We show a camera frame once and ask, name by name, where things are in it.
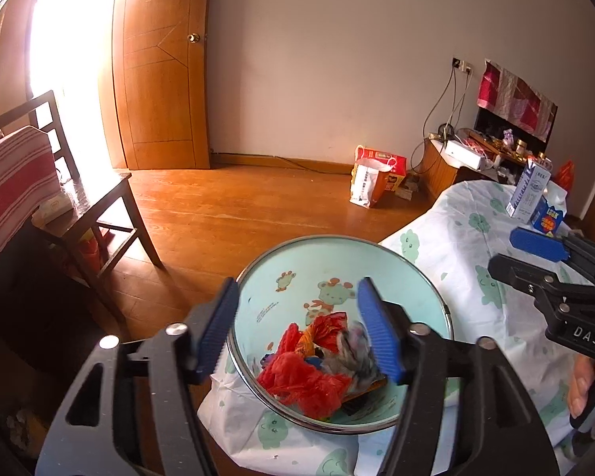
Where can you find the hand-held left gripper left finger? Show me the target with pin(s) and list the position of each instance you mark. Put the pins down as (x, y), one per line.
(218, 327)

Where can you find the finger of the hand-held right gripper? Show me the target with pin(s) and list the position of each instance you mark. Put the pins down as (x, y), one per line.
(535, 243)
(515, 272)

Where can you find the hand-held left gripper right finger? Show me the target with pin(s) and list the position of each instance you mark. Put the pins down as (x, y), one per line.
(382, 332)

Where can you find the grey checkered wrapper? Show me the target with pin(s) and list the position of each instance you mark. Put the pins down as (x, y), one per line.
(349, 357)

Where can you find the red plastic bag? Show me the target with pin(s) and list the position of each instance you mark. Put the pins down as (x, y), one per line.
(329, 327)

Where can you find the mint green printed bin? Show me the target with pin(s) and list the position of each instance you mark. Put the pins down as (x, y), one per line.
(287, 302)

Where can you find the orange foil wrapper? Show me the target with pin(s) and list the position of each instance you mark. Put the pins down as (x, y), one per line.
(307, 341)

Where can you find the red foam net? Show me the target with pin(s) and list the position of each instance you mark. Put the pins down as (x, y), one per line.
(297, 382)

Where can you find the person's right hand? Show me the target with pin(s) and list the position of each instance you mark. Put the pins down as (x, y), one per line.
(582, 386)

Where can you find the blue gable-top carton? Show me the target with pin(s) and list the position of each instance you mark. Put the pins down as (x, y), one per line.
(548, 215)

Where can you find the tall white milk carton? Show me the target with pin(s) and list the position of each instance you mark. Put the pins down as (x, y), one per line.
(525, 193)

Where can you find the white green printed tablecloth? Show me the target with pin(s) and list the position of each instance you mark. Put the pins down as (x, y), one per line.
(476, 307)

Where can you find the orange-red plastic bag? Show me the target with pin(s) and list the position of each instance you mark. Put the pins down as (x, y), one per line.
(565, 176)

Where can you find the white flat box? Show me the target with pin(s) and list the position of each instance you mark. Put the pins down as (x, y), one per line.
(463, 152)

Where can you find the small wooden cabinet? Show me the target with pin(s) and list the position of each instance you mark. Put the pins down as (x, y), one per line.
(436, 168)

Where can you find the black television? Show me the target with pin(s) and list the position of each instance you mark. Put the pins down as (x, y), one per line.
(491, 124)

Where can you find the red patterned cover cloth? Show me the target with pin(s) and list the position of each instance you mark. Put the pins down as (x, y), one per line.
(515, 96)

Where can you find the white paper bag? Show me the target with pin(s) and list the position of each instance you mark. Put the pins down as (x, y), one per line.
(367, 183)

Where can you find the red gift box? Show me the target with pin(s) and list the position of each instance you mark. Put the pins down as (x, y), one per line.
(396, 178)

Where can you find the dark wooden chair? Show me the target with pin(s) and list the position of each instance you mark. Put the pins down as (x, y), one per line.
(104, 193)

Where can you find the tissue pack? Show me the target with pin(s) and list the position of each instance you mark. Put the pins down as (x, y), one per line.
(54, 207)

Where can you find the wooden door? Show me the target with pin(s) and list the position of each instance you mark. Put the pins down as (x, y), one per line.
(163, 84)

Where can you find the red striped cloth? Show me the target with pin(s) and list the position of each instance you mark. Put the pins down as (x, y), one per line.
(10, 183)

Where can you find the brass door knob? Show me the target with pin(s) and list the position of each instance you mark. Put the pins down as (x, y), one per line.
(194, 38)

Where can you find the wall socket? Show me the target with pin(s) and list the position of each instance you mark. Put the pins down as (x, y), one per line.
(462, 64)

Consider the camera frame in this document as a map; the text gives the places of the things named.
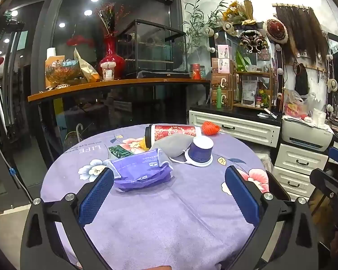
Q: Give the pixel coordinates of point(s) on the red tin can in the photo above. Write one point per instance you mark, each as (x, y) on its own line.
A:
(195, 71)

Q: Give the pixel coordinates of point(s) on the white printer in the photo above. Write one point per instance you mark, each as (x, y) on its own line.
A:
(304, 135)

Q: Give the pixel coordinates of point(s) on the clear plastic bag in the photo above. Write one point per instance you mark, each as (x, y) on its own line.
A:
(294, 108)

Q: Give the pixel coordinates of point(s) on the small straw hat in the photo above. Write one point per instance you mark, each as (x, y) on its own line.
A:
(332, 85)

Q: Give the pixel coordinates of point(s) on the brown printed box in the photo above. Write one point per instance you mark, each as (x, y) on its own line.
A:
(219, 81)
(226, 99)

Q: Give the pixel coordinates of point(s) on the red vase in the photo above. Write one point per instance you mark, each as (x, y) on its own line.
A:
(111, 59)

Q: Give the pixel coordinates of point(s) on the green leafy plant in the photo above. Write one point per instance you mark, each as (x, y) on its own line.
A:
(195, 25)

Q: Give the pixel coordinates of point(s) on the pink leaflet card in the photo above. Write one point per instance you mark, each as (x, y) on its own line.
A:
(224, 51)

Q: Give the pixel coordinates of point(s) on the glass display case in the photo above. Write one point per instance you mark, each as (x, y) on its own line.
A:
(152, 47)

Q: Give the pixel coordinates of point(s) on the red round woven ornament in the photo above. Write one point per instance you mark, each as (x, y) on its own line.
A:
(277, 31)

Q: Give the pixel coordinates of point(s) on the green bottle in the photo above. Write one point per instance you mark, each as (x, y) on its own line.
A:
(219, 98)

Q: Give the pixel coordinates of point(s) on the dark hanging hair pieces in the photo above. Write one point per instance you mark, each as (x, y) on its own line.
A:
(298, 31)

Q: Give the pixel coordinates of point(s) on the brown box with pink picture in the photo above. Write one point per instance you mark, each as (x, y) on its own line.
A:
(221, 66)

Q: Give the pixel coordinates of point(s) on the yellow dried flowers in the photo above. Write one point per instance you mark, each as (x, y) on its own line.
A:
(233, 9)

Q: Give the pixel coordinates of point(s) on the black hanging bag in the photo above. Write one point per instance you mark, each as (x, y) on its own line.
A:
(302, 81)

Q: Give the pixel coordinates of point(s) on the orange knitted strawberry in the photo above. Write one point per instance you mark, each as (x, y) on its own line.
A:
(209, 128)

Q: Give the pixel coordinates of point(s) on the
##############################
Work order » Quote all the records verbatim, dropping any pictures from your copy.

Worked solution »
We show a camera frame once and ask, name by name, where things are in it.
Where can you find the hand-held left gripper left finger? Show me the target with pin(s) and list the position of each instance you mark. Put the pins down as (x, y), one per line.
(218, 327)

Where can you find the finger of the hand-held right gripper? Show me the target with pin(s) and list the position of each instance you mark. Put the pins down as (x, y), one per line.
(535, 243)
(515, 272)

Where can you find the hand-held left gripper right finger? Show me the target with pin(s) and list the position of each instance you mark. Put the pins down as (x, y), one per line.
(382, 332)

Where can you find the grey checkered wrapper? Show me the target with pin(s) and list the position of each instance you mark. Put the pins down as (x, y), one per line.
(349, 357)

Where can you find the red plastic bag? Show me the target with pin(s) and list the position of each instance you mark. Put the pins down as (x, y), one per line.
(329, 327)

Where can you find the mint green printed bin? Show me the target with pin(s) and list the position of each instance you mark. Put the pins down as (x, y), one per line.
(287, 302)

Where can you find the orange foil wrapper? Show me the target with pin(s) and list the position of each instance you mark. Put the pins down as (x, y), one per line.
(307, 341)

Where can you find the red foam net? Show me the target with pin(s) and list the position of each instance you mark. Put the pins down as (x, y), one per line.
(297, 382)

Where can you find the person's right hand? Show me the target with pin(s) and list the position of each instance you mark. Put the pins down as (x, y), one per line.
(582, 386)

Where can you find the blue gable-top carton? Show me the target with pin(s) and list the position of each instance you mark. Put the pins down as (x, y), one per line.
(548, 215)

Where can you find the tall white milk carton? Show me the target with pin(s) and list the position of each instance you mark. Put the pins down as (x, y), one per line.
(525, 193)

Where can you find the white green printed tablecloth? Show me the target with pin(s) and list the position of each instance you mark. Put the pins down as (x, y), one per line.
(476, 307)

Where can you find the orange-red plastic bag? Show me the target with pin(s) and list the position of each instance you mark. Put the pins down as (x, y), one per line.
(565, 176)

Where can you find the white flat box? Show me the target with pin(s) and list the position of each instance you mark. Put the pins down as (x, y), one per line.
(463, 152)

Where can you find the small wooden cabinet? Show me the target with pin(s) and list the position of each instance you mark. Put the pins down as (x, y), one per line.
(436, 168)

Where can you find the black television? Show me the target with pin(s) and list the position of each instance you mark. Put the pins down as (x, y), one per line.
(491, 124)

Where can you find the red patterned cover cloth? Show me the target with pin(s) and list the position of each instance you mark. Put the pins down as (x, y), one per line.
(515, 96)

Where can you find the white paper bag? Show me the target with pin(s) and list the position of each instance you mark. Put the pins down as (x, y), one per line.
(367, 183)

Where can you find the red gift box? Show me the target with pin(s) and list the position of each instance you mark. Put the pins down as (x, y), one per line.
(396, 178)

Where can you find the dark wooden chair? Show me the target with pin(s) and list the position of each instance you mark. Put the pins down as (x, y), one per line.
(104, 193)

Where can you find the tissue pack? Show me the target with pin(s) and list the position of each instance you mark. Put the pins down as (x, y), one per line.
(54, 207)

Where can you find the wooden door? Show me the target with pin(s) and list the position of each instance you mark. Put the pins down as (x, y), one per line.
(163, 84)

Where can you find the red striped cloth? Show me the target with pin(s) and list the position of each instance you mark. Put the pins down as (x, y), one per line.
(10, 183)

Where can you find the brass door knob? Show me the target with pin(s) and list the position of each instance you mark. Put the pins down as (x, y), one per line.
(194, 38)

Where can you find the wall socket? Show me the target with pin(s) and list the position of each instance you mark. Put the pins down as (x, y), one per line.
(462, 64)

Consider the camera frame in this document as a map; the text gives the places of the things named.
Q: Give the pixel coordinates of point(s) on the red tin can in the photo above. Write one point per instance you mark, each as (x, y) on its own line.
A:
(195, 71)

Q: Give the pixel coordinates of point(s) on the white printer in the photo above. Write one point per instance you mark, each as (x, y) on its own line.
A:
(304, 135)

Q: Give the pixel coordinates of point(s) on the clear plastic bag in the photo above. Write one point per instance you mark, each as (x, y) on its own line.
A:
(294, 108)

Q: Give the pixel coordinates of point(s) on the small straw hat in the photo above. Write one point per instance you mark, each as (x, y) on its own line.
A:
(332, 85)

Q: Give the pixel coordinates of point(s) on the brown printed box in the photo above. Write one point per instance you mark, each as (x, y) on its own line.
A:
(219, 81)
(226, 99)

Q: Give the pixel coordinates of point(s) on the red vase in the photo above. Write one point per instance you mark, each as (x, y) on its own line.
A:
(111, 59)

Q: Give the pixel coordinates of point(s) on the green leafy plant in the photo above. Write one point per instance you mark, each as (x, y) on its own line.
A:
(195, 25)

Q: Give the pixel coordinates of point(s) on the pink leaflet card in the photo above. Write one point per instance you mark, each as (x, y) on its own line.
A:
(224, 51)

Q: Give the pixel coordinates of point(s) on the glass display case in the photo above. Write one point per instance you mark, each as (x, y) on its own line.
A:
(152, 47)

Q: Give the pixel coordinates of point(s) on the red round woven ornament in the photo above. Write one point per instance you mark, each as (x, y) on its own line.
A:
(277, 31)

Q: Give the pixel coordinates of point(s) on the green bottle in the photo above. Write one point per instance you mark, each as (x, y) on its own line.
A:
(219, 98)

Q: Give the pixel coordinates of point(s) on the dark hanging hair pieces in the photo above. Write one point per instance you mark, each as (x, y) on its own line.
A:
(298, 31)

Q: Give the pixel coordinates of point(s) on the brown box with pink picture in the photo above. Write one point per instance you mark, each as (x, y) on its own line.
A:
(221, 66)

Q: Give the pixel coordinates of point(s) on the yellow dried flowers in the photo above. Write one point per instance you mark, each as (x, y) on its own line.
A:
(233, 9)

Q: Give the pixel coordinates of point(s) on the black hanging bag in the photo above. Write one point per instance you mark, each as (x, y) on its own line.
A:
(302, 81)

Q: Give the pixel coordinates of point(s) on the orange knitted strawberry in the photo above. Write one point per instance you mark, each as (x, y) on its own line.
A:
(209, 128)

Q: Give the pixel coordinates of point(s) on the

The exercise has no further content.